Droning the truth

It is necessary to protest every time a drone attack is carried out, especially focusing on the collateral damage


Editorial January 31, 2015
If we endorse these attacks because they kill our enemies, we would only be according them a legal status in international law, conferring moral justification to the attacks and conceding to the US or any other country the right to undermine our sovereignty. PHOTO: AFP

For Pakistan, drone attacks have become something like the forbidden fruit. These attacks, which have suddenly increased since December 16, 2014, are decidedly illegal, immoral and they undermine the country’s sovereignty. A United Nations (UN) resolution urges member states “to ensure that any measures taken or means employed to counterterrorism, including the use of remotely piloted aircraft, comply with their obligation under international law, including the Charter of the UN human rights law and international humanitarian law, in particular the principles of distinction and proportionality.”

It may also be recalled that Prime Minister Nawaz Sharif in his address to the UN General Assembly on September 27, 2013 had said that the use of armed drones in the border areas of Pakistan were a continued violation of Pakistan’s territorial integrity and also stressed that they result in casualties of innocent civilians and are detrimental to efforts to eliminate extremism and terrorism. On the other hand, one of Pakistan’s major opposition parties, the PTI, which rules the province of Khyber-Pakhtunkhwa (K-P), had disrupted Nato supplies to Afghanistan for almost three months by blocking its route and protesting against drone attacks. The blockade ended on February 27, 2014 after a court held it illegal.

Paradoxically, however, the drones do kill our enemies — the terrorists who are waging war against Pakistan. But then, if we endorse these attacks because they kill our enemies, we would only be according them a legal status in international law, conferring moral justification to the attacks and conceding to the US or any other country the right to undermine our sovereignty any time that suits them. Maintaining official silence at such attacks would also have the same effect. So, it is necessary to protest every time a drone attack is carried out, especially focusing on the collateral damage which involves the lives of innocent bystanders while leaving the counting of the enemy dead to the CIA. We should also be demanding compensation from the US for collateral damages or pay the bereaved families from the Coalition Support Fund.

The foreign media maintains that the recent drone attacks by the US have raised speculation that Washington and Islamabad are coordinating their military efforts. There has never been an official confirmation of these media claims by either the US or the Pakistani military.

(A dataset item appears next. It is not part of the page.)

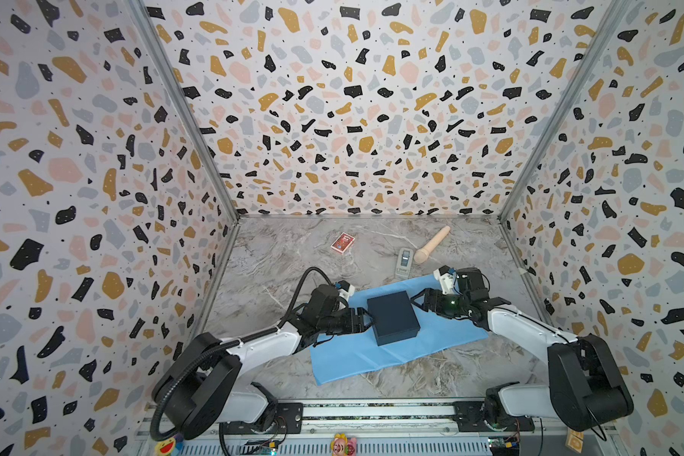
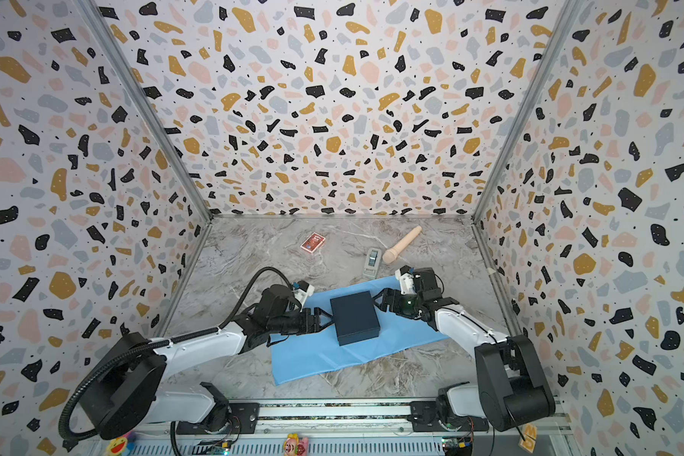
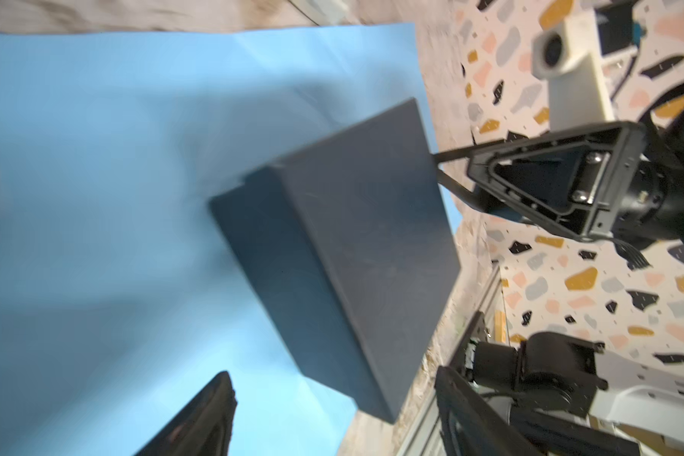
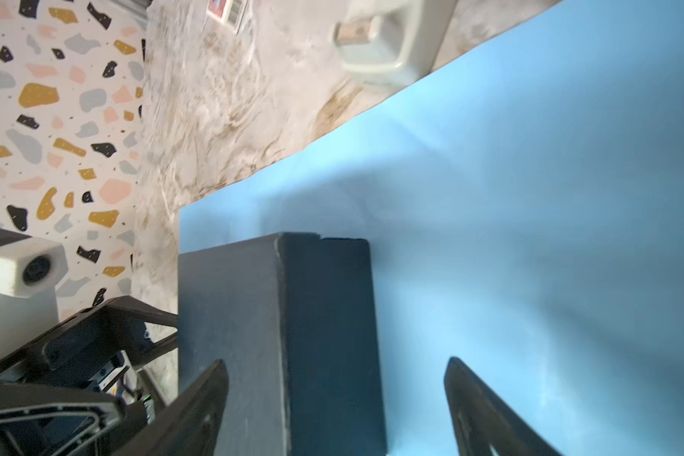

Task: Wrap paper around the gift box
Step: 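Lower the box onto the paper and open both grippers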

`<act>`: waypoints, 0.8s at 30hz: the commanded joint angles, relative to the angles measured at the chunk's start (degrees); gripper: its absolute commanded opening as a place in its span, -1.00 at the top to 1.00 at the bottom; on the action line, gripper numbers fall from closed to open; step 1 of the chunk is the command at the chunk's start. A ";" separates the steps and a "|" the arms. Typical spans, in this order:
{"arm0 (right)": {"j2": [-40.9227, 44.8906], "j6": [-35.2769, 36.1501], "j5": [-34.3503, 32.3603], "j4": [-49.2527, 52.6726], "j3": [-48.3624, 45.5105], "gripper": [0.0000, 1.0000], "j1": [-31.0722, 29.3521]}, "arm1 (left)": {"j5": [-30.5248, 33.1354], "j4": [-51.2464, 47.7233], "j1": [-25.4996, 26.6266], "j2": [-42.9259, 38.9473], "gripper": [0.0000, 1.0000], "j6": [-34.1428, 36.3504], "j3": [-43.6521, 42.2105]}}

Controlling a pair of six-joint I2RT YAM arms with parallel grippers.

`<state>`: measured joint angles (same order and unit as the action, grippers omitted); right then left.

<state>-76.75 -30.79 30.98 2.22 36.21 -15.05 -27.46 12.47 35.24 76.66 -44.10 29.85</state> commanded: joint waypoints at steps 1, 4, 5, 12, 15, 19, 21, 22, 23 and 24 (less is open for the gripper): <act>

However, former president General (retd) Pervez Musharraf, in an interview to the CNN in October 2013, confirmed in a roundabout way that the authorisation was given “just on a few events, when a target was absolutely isolated and no chance of collateral damage. We talked over the drone attacks operations at the military and intelligence level and cleared only if there was no time for our own (special operations undertaking force) and military to act.” But he had left a gaping hole in the two conditions under which he allowed the attacks for the CIA to fly in its drones through as frequently as it felt in its judgment that the target was out of the Pakistan Army’s reach. Even the decision that there was “no chance of collateral damage” was seemingly left to the judgment of the CIA. And above all, you do not enter the skies of other countries, even the friendliest ones, without first informing the relevant authorities in those countries, especially when you are sending in armed drones.

Clearly for justifiable reasons, it seems the civilian government in Islamabad was not kept in the drone attack loop. And that has allowed our successive civilian administrations to resort to what is called plausible deniability. Since they have been deliberately made unaware that a tacit understanding exists on the drone issue at the US-Pakistan intelligence levels, the civilian administration is shielded from any responsibility associated through the knowledge of any possible understanding between the two militaries. So, while the CIA continues to send in its armed drones with tacit permission from our premier intelligence agencies, our civilian administrations are morally and ethically free to continue to condemn the attacks.

Published in The Express Tribune, February 1st, 2015.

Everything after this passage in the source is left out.